As with all OSL this was mainly thinned very, very pale mixes of the colour I wanted built up in translucent layers and then highlighted with the addition of even more white.


The next up for our little parade of lethal are the Death Cult Assassins. These girls are often the enemy as much as allies. They worship the Emperor through human sacrifice and as such are a deviant heretic cell that needs to be wiped out... or... tolerated and used during a crisis. These models are a classic case of where what is called dolly sculpting was a bad idea. It is clear that the sculptor got the basic - and very distinctive - shape, cast up a few (the dollies) and then armed and dressed them. This works fine if you've got a lot of normal infantry to do, they'll all be similar sculpts mutatis mutandis and so making a dolly makes perfect sense. For these highly distinctive sculpts you have to start making up narratives about how they are performing some kind of synchronised kata-style dance of death. Cool, sure, but I think the posing stops them from being classics. Anyway, enough grumbling. The differences in painting for these really boil down to the scrolls (Karak Stone, shade with Agrax Earthshade, highlight by adding bone to the Karak Stone) and the blood. I was using that new Blood For The Blood God technical paint and I gotta tell ya, it is great. Works perfectly. Only does one "flavour" of blood - i.e. fresh - but it does that very, very well.

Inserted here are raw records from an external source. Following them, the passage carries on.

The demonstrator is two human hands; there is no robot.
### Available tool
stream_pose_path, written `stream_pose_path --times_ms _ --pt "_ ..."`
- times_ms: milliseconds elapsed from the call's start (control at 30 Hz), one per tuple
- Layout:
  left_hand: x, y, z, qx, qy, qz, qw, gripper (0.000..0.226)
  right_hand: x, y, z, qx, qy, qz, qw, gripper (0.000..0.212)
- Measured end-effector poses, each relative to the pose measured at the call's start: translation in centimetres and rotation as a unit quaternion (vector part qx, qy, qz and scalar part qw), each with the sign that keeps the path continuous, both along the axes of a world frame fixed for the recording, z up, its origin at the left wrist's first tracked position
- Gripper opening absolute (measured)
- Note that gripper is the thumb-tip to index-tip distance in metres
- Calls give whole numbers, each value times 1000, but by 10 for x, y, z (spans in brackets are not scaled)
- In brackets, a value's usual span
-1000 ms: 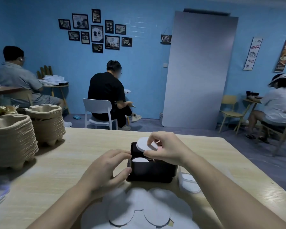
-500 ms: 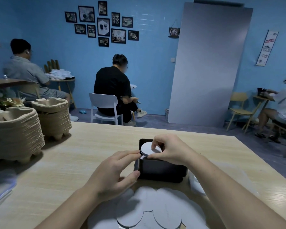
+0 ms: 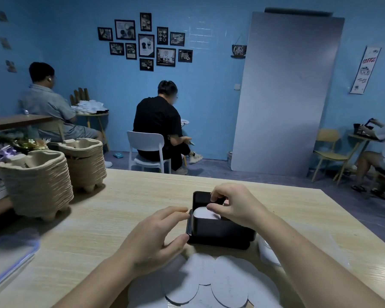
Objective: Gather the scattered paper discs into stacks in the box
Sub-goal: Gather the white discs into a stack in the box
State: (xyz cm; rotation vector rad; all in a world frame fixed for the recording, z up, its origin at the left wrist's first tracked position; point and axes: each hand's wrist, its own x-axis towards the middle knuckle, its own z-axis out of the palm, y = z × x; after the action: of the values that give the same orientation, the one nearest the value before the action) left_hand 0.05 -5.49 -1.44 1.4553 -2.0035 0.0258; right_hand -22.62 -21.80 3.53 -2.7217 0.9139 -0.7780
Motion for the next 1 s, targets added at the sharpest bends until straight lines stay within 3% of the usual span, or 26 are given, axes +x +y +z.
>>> stream_pose_path --times_ms 333,500,667,767,1000 --pt "22 29 -9 67 33 10 997 22 -14 77 -6 -85 -64 72 992 16" --pt "28 40 -24 96 47 4 994 13 -14 107 -32 33 -11 147 988 11" --pt "31 45 -30 131 22 -5 991 29 -12 109 -56 99 64 160 980 49" --pt "30 43 -31 128 16 -3 992 34 -11 108 -59 111 92 162 976 61" --pt "30 42 -31 129 15 1 991 32 -6 110 -61 104 73 161 979 48"
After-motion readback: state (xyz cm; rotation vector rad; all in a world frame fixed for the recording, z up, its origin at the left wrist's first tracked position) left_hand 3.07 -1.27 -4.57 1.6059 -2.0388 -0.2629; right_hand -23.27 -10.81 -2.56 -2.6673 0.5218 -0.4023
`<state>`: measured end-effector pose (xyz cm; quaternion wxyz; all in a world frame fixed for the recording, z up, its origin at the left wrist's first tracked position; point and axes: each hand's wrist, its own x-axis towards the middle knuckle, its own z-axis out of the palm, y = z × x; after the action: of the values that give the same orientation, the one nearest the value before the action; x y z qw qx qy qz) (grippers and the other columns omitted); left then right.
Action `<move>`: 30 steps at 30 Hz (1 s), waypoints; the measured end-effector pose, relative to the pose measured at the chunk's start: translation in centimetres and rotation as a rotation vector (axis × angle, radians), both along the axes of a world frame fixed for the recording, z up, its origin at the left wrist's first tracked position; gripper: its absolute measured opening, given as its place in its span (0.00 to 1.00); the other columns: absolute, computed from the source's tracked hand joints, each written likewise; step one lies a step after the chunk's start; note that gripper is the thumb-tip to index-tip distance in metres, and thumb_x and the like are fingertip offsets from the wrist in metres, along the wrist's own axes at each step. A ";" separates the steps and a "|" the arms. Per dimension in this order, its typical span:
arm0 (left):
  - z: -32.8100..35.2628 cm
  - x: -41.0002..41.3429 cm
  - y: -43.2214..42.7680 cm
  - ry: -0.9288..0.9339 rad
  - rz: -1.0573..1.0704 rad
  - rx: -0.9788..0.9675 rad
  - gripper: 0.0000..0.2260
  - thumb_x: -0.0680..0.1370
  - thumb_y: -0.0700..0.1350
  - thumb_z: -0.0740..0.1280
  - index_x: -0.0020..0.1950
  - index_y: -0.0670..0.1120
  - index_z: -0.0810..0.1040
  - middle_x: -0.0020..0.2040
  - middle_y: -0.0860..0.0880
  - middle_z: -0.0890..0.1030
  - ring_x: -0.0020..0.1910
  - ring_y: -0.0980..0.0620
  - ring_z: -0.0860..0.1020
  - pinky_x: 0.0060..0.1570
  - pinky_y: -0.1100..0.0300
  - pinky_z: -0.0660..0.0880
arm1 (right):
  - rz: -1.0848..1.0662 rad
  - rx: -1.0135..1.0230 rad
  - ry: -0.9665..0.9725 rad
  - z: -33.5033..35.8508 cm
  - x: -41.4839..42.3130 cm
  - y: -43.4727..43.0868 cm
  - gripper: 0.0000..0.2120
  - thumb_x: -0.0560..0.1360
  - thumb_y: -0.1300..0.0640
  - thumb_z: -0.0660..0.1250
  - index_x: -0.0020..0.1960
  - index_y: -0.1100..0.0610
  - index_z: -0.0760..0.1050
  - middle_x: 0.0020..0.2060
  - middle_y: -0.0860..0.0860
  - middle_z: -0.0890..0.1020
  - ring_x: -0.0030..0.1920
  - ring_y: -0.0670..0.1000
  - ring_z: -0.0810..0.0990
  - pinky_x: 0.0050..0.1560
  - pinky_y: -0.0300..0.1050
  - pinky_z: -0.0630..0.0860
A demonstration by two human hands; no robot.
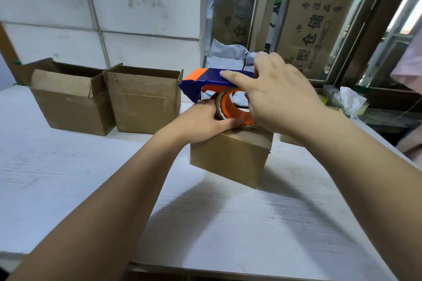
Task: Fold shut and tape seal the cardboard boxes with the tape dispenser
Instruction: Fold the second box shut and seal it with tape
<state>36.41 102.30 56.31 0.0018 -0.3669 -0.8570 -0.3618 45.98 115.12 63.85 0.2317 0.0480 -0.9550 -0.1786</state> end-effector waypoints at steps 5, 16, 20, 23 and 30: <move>-0.1 0.1 0.2 -0.006 0.061 -0.012 0.14 0.74 0.60 0.67 0.37 0.57 0.65 0.33 0.58 0.70 0.32 0.60 0.70 0.29 0.70 0.62 | 0.012 0.032 -0.029 0.6 -1.5 -3.0 0.14 0.78 0.61 0.55 0.64 0.60 0.64 0.54 0.58 0.71 0.54 0.59 0.71 0.43 0.49 0.65; -0.6 -0.1 0.4 0.002 0.078 -0.067 0.35 0.70 0.67 0.66 0.70 0.49 0.64 0.61 0.50 0.76 0.59 0.51 0.74 0.60 0.52 0.73 | 0.000 -0.372 -0.164 0.2 -4.0 -0.2 0.26 0.73 0.63 0.63 0.70 0.53 0.63 0.57 0.56 0.74 0.52 0.55 0.72 0.49 0.48 0.72; -0.6 0.4 0.4 -0.037 0.081 -0.056 0.44 0.71 0.65 0.67 0.78 0.53 0.46 0.73 0.48 0.67 0.70 0.48 0.67 0.68 0.49 0.67 | 0.053 -0.738 0.008 -1.3 -2.8 1.2 0.29 0.73 0.66 0.65 0.71 0.51 0.62 0.59 0.54 0.75 0.52 0.52 0.71 0.48 0.44 0.69; -0.8 0.3 0.5 -0.041 0.107 -0.065 0.45 0.70 0.68 0.66 0.78 0.53 0.47 0.74 0.49 0.65 0.71 0.47 0.66 0.68 0.48 0.67 | 0.027 -1.055 0.076 -2.8 -2.1 1.9 0.32 0.73 0.66 0.67 0.71 0.48 0.59 0.54 0.47 0.72 0.51 0.50 0.71 0.49 0.46 0.72; -0.5 0.9 0.8 -0.049 0.183 -0.116 0.50 0.64 0.74 0.63 0.78 0.52 0.51 0.75 0.49 0.64 0.71 0.47 0.67 0.66 0.48 0.70 | -0.026 -1.100 0.049 -2.4 -1.7 3.0 0.36 0.72 0.69 0.66 0.73 0.46 0.58 0.58 0.48 0.73 0.52 0.52 0.72 0.43 0.44 0.72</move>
<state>37.31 103.15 55.76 -0.0077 -0.2778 -0.9062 -0.3187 44.24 118.15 61.41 0.2428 -0.0963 -0.9022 0.3431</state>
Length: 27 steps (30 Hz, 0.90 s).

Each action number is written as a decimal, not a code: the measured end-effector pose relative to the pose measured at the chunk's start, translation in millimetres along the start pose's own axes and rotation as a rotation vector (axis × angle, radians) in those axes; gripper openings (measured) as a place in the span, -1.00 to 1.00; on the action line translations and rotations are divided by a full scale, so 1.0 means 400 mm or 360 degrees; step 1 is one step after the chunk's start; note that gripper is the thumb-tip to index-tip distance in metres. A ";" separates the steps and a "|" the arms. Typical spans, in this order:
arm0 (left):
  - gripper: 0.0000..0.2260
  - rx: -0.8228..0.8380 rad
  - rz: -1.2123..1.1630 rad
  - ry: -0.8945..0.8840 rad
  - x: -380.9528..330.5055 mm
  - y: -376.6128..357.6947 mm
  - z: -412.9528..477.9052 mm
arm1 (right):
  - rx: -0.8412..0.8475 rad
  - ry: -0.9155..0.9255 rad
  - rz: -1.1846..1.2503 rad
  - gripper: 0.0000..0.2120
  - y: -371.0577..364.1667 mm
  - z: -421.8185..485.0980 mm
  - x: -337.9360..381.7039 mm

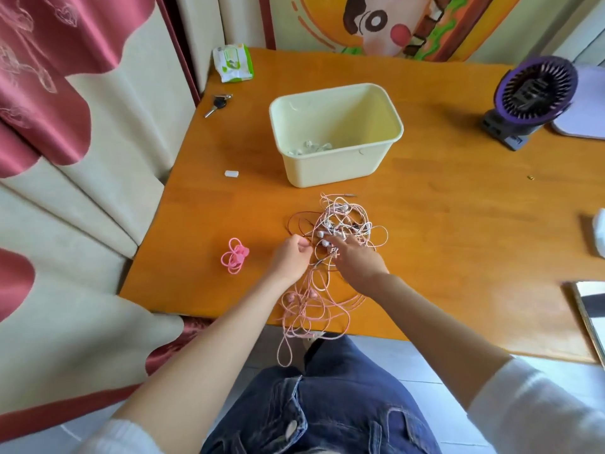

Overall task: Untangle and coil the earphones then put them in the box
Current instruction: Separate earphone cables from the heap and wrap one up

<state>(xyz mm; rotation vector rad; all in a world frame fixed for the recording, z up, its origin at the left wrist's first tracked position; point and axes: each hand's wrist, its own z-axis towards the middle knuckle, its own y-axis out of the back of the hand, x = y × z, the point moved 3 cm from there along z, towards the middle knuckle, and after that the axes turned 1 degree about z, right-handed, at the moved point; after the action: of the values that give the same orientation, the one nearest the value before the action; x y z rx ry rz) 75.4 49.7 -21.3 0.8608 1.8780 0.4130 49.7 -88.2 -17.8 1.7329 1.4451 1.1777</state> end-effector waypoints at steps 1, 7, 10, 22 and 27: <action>-0.76 0.0037 -0.0116 0.0095 -0.004 -0.013 0.016 | 0.0057 -0.0002 -0.0033 -0.54 -0.011 0.010 -0.002; -0.91 0.0143 -0.0959 0.0412 -0.033 -0.031 0.036 | 0.0159 0.0027 -0.0089 -0.51 -0.043 0.038 -0.034; -0.81 -0.0004 -0.1009 0.0245 -0.062 0.024 0.040 | 0.0120 -0.0019 -0.0087 -0.49 -0.046 0.049 -0.063; -0.77 -0.0248 -0.1315 -0.0320 -0.162 0.253 -0.055 | 0.0002 -0.0393 0.0045 -0.56 0.033 0.095 -0.160; -0.79 -0.0026 -0.0859 -0.0524 -0.143 0.232 -0.122 | -0.0398 -0.0220 0.0617 -0.76 0.098 0.038 -0.113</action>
<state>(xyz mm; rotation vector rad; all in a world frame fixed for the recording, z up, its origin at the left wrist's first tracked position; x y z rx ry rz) 82.5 76.9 94.9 0.3543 1.7063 -0.0469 80.1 -139.7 -2.2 1.9205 0.8608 1.3384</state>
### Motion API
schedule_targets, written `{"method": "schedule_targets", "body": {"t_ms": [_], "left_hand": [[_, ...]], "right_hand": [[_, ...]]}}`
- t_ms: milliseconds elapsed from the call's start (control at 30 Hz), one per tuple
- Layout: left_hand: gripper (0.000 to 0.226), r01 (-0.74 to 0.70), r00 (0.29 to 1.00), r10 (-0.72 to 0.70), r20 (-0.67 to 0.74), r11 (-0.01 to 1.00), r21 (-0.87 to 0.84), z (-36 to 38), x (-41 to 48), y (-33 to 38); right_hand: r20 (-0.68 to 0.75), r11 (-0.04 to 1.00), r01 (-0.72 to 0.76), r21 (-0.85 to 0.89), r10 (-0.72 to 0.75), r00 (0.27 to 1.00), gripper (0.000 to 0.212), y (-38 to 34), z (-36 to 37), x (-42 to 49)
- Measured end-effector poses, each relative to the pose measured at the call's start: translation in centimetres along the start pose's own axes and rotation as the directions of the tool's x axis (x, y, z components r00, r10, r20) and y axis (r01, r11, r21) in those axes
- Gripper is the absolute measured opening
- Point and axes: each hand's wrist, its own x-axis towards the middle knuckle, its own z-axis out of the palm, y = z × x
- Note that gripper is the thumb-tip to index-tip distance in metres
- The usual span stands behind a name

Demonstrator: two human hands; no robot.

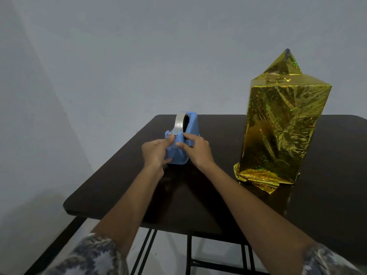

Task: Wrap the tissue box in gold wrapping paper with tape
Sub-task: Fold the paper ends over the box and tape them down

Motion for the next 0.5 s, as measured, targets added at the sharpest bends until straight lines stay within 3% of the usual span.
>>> {"method": "schedule_targets", "body": {"t_ms": [133, 333, 400, 433, 500], "left_hand": [[0.021, -0.056, 0.997, 0.056, -0.059, 0.998, 0.000, 0.4, -0.4, -1.1], [0.016, 0.047, 0.991, -0.064, -0.115, 0.989, -0.144, -0.4, -1.8, -1.8], [0.013, 0.052, 0.984, -0.087, -0.158, 0.975, -0.218, -1.2, -3.1, -1.7], [0.011, 0.036, 0.986, -0.071, -0.151, 0.974, -0.221, -0.9, -3.7, -1.0], [0.017, -0.030, 0.999, 0.022, -0.043, 0.982, -0.187, 0.1, -5.2, 1.5]], "right_hand": [[0.023, 1.000, -0.011, 0.012, 0.011, 1.000, 0.045, 0.6, 0.1, 0.3], [0.134, 1.000, 0.005, -0.020, -0.003, 0.991, 0.052, -1.5, -1.7, -1.4], [0.065, 0.977, 0.197, 0.083, -0.202, 0.977, 0.050, -4.4, -4.2, -3.2], [-0.040, 0.929, 0.353, 0.112, -0.351, 0.936, 0.044, -6.0, -6.7, -4.1], [-0.304, 0.792, 0.609, 0.037, -0.572, 0.762, 0.031, -8.8, -12.1, -6.3]]}}
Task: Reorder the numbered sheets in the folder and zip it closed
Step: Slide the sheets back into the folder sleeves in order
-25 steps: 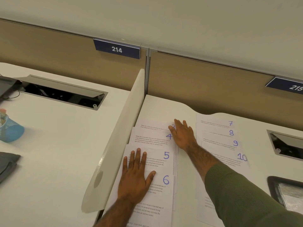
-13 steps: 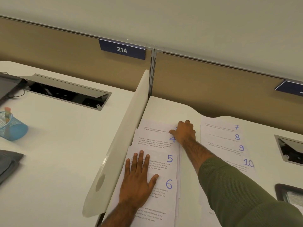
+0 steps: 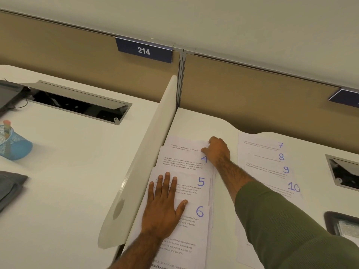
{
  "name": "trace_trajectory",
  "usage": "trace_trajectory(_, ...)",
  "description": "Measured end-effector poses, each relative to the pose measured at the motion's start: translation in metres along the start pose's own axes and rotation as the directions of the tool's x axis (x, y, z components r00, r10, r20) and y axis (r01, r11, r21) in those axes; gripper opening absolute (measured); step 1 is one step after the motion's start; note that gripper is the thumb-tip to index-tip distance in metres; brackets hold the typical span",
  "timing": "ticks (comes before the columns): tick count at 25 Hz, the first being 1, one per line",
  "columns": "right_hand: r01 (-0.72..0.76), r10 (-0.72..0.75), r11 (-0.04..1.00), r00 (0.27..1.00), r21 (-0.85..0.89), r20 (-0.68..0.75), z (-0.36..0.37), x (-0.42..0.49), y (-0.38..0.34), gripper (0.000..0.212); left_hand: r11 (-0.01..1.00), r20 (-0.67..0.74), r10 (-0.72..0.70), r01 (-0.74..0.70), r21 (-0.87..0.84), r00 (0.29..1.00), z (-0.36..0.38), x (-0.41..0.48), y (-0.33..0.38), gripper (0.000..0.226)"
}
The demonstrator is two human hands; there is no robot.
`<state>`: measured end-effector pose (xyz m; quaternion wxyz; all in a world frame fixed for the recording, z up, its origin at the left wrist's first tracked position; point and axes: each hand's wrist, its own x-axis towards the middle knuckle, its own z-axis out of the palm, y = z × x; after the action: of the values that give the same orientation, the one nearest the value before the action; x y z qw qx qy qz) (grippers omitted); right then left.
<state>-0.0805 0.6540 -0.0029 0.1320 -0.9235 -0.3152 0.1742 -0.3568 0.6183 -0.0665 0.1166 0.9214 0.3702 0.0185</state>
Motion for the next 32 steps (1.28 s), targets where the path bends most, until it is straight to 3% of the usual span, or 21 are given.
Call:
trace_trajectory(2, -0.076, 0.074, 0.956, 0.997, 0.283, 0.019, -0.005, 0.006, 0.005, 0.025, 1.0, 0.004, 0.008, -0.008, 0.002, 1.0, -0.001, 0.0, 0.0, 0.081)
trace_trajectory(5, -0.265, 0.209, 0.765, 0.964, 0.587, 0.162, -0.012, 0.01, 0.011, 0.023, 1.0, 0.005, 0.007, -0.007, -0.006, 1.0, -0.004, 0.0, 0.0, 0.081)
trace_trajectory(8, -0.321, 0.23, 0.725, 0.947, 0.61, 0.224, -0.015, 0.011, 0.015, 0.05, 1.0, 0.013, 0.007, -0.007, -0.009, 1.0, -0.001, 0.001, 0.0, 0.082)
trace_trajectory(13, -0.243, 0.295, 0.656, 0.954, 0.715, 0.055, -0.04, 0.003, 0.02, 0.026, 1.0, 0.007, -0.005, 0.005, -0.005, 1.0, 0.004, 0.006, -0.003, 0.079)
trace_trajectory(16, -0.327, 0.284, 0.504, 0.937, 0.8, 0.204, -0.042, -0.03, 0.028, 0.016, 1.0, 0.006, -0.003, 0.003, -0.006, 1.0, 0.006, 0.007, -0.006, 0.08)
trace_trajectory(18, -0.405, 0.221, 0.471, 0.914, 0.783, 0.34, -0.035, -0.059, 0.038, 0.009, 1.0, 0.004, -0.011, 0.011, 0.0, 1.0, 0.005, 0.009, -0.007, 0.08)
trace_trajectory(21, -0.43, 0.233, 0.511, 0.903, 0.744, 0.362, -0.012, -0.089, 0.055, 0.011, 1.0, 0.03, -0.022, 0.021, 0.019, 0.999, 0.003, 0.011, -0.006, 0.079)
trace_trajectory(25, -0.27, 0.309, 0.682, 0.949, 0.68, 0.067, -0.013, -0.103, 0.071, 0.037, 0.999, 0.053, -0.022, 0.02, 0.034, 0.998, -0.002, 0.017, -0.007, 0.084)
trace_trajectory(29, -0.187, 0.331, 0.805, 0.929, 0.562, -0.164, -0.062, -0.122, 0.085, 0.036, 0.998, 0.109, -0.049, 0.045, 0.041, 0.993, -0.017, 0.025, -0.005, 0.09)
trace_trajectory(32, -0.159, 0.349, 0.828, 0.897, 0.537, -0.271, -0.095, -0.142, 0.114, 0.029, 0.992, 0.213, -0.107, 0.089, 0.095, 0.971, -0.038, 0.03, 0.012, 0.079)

Then we move out of the normal imperial assassins and into some more unusual ones. These next four are all from the infinity range and will be representing some of the smaller assassin temples. The first one - above - is my favourite, sadly my paint scheme does him no favours at all on camera though if you zoom in you'll see the detail of the sculpt. The hakama (trousers) and the positioning of the scabbard in particular are lovely. You can scarcely see as the camera cut through the glazing, but the hakama are actually a bluey tone.


Another infinity sculpt, quite liked the faceless visor on this one and the next for assassin types. Very daft punk in style but gives a "faceless killer" vibe nicely.


Another nice sculpt, the hair in particular is impressive. Would not photograph. I only got these two shots, the rest would not focus. Clearly such a ninja that even cameras can't detect him.


Then, a a bit of an oddity, an infinity SAS type model, I swopped the gun for a DKK laspistol but everything else is as the model comes. I figure this guy to be an Imperial Guard infiltrator/assassin specialist. Tough to see on the picture but every area of adjacent black is a different colour. Looks cracking in real life.


And finally a trio of Charlie's Angels types, I figure them for an inquisitor's retinue. All three are from Andrew Rae's Statuesque Miniatures range, the sculpts are very nice, if you like them I can recommend them!


Not much to say about the girls, they were the quickest and easiest of the lot.


I'd decided that the weird dismembered fembot thing she is standing on was some sort of necron and had died a long time ago. I rusted it up with AK Rust Streaks and let it blend into the base. Painting it brighter would have drawn too much attention from the model standing on it.

And that is all, hope you've enjoyed this bumper assassin update despite the difficulties in photography (seriously, I took like 50 shots, these are all the good ones). Until next time

TTFN

1 comment:

  1. That is a lot of assassins! Great stuff. I especially like the light-sourcing on the animus speculum.